SOURCE DATA Start Marker

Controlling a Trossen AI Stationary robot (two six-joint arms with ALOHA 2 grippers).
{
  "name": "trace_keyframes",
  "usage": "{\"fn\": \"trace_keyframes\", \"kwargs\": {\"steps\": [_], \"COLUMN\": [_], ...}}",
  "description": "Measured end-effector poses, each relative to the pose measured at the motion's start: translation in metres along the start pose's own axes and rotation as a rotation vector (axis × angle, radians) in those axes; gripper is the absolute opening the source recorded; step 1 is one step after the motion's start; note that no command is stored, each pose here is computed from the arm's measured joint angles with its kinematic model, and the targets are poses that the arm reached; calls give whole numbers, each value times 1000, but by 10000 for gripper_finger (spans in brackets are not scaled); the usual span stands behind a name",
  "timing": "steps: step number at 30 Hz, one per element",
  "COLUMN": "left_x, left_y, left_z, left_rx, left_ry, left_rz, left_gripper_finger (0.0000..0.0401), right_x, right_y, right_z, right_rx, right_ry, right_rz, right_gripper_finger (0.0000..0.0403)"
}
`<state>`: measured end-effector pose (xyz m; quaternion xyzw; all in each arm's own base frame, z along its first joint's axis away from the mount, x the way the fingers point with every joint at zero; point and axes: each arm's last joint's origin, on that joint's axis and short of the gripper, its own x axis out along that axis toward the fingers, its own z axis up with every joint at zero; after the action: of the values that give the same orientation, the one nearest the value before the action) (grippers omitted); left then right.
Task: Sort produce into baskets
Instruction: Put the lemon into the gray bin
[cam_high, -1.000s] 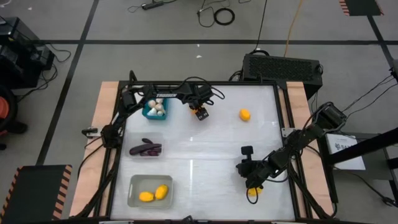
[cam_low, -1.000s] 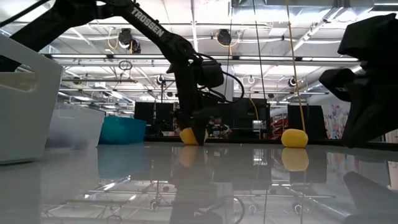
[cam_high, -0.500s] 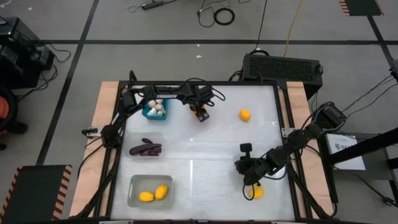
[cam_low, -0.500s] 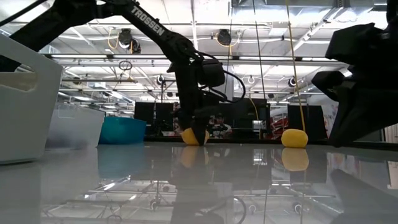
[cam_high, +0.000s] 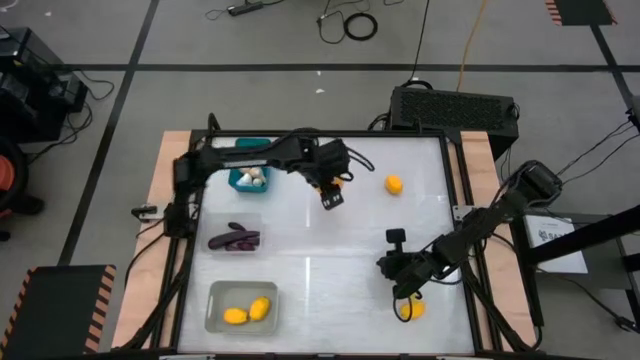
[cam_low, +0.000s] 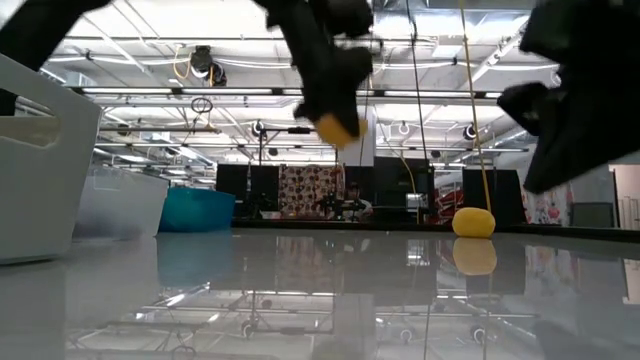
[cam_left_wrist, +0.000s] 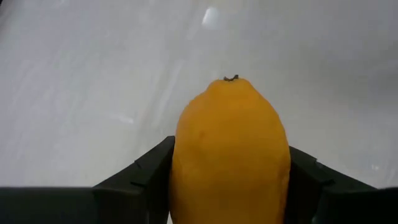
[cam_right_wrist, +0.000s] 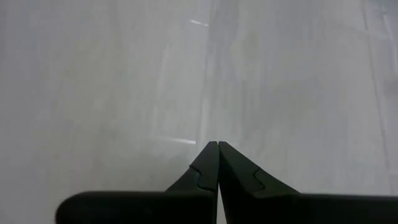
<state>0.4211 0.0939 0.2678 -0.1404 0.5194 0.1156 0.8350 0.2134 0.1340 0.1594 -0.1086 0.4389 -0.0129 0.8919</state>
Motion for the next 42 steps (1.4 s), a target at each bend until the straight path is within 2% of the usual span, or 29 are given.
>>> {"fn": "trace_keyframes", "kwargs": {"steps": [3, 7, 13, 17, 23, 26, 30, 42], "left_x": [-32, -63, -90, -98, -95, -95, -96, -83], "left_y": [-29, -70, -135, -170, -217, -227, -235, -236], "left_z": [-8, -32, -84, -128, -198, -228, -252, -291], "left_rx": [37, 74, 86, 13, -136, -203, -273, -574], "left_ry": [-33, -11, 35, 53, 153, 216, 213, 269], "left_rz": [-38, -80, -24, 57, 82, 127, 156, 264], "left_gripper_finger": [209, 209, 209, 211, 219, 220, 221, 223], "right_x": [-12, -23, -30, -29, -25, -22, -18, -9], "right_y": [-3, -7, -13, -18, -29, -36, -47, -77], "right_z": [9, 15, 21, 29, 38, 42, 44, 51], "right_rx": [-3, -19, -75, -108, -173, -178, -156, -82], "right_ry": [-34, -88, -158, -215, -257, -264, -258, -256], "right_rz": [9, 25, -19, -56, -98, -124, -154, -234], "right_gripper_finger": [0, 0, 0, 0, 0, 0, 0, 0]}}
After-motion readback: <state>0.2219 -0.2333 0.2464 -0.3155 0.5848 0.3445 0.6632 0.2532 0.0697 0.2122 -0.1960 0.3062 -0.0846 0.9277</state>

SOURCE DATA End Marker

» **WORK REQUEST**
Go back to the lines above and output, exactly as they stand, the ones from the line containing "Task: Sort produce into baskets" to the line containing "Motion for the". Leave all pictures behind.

» **RESPONSE AREA**
Task: Sort produce into baskets
Instruction: Put the lemon into the gray bin
[cam_high, -1.000s] 
[cam_low, -1.000s] 
[cam_high, -0.500s] 
[cam_low, -0.500s] 
[cam_high, +0.000s] 
[cam_low, +0.000s] 
[cam_left_wrist, +0.000s] 
[cam_right_wrist, +0.000s] 
<state>0.4211 0.0939 0.2678 -0.1404 0.5194 0.1156 0.8350 0.2134 0.1340 0.1594 -0.1086 0.4389 -0.0129 0.8919</state>
Motion for the next 42 steps (1.4 s), a target at each bend until the straight path is within 2% of the usual span, or 29 are given.

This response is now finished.